The AZ 101 contamination event comes just 10 days after a tunnel collapse at Hanford that caused a site wide emergency. On May 9, workers found a 20 by 20 foot cave in of a tunnel used to store highly radioactive and chemically contaminated equipment from the Cold War-era. That event could have spewed radioactive particles across the site and beyond, but due to stagnant air at the time, monitoring has shown no contamination blew out of the huge hole, according to Hanford officials.
Governor Jay Inslee called on the federal government to investigate after the contamination was discovered.
"Today's alarming incident at Hanford elevates the urgency of the federal government to prioritize and fund all critical cleanup at this aging nuclear reservation," Inslee said in a statement. "We are not aware of any nuclear waste leaking outside the AZ-101 double-shelled tank, but we expect the U.S. Department of Energy to immediately investigate and report on the source of contamination.
"This comes on the heels of last week's tunnel collapse. It is another urgent reminder that Congress needs to act, and they need to act quickly."
Attorney General Bob Ferguson sent out a statement on the potential leak as well.

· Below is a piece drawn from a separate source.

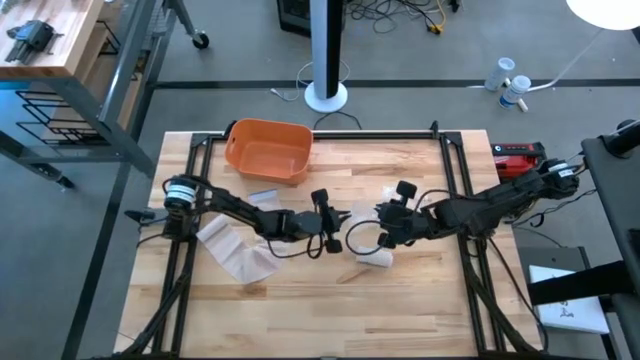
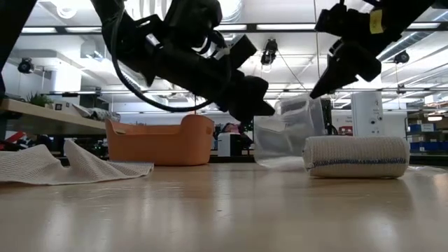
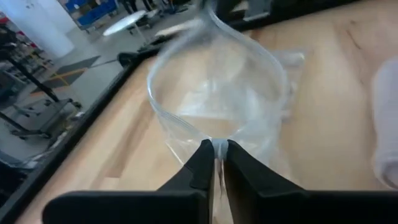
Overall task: Roll bandage
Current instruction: Put the white rolled bandage into the transparent zip bag
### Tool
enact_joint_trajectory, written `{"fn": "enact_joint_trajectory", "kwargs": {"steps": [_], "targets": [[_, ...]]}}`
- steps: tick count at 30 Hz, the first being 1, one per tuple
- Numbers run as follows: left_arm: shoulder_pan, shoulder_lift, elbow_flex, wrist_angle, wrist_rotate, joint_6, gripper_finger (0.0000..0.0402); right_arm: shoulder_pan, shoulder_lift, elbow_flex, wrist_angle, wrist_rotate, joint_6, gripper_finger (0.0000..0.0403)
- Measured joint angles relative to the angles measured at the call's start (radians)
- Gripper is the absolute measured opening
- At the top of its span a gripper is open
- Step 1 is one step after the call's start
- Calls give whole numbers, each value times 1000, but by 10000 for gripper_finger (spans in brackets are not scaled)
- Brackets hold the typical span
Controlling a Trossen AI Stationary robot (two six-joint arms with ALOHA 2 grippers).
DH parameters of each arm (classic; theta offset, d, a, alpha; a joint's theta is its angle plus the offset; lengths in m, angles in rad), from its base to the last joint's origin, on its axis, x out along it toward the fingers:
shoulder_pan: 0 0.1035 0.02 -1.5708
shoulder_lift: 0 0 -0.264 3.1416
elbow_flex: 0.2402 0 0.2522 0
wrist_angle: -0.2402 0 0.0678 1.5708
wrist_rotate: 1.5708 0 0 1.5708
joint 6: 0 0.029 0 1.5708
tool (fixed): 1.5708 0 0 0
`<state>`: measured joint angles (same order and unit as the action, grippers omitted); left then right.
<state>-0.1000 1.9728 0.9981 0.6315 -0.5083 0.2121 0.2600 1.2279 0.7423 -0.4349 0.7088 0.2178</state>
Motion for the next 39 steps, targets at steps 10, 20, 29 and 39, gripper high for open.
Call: {"fn": "enact_joint_trajectory", "kwargs": {"steps": [10, 20, 29, 39], "targets": [[4, -10, 5, 36, 8, 67, 22, -3, -9, 6, -61, -108, 66, 136], [16, -16, 5, 27, 47, 80, 22, 19, -8, 6, -57, -286, 126, 242], [17, -89, 2, 23, 49, 68, 22, -31, -37, 6, -184, -162, 45, 292], [17, -397, -15, 0, 47, 113, 21, -42, -226, 57, -140, -35, -108, 269]]}}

“Today’s news of another potential leak in a tank at Hanford only strengthens my resolve to hold the Department of Energy accountable for its responsibility to clean up this contaminated site,” Ferguson said. “This isn’t the first potential leak, and it won’t be the last. The risks at Hanford to workers and the environment are all too real, and today’s news is just another illustration of how tenuous the situation is.”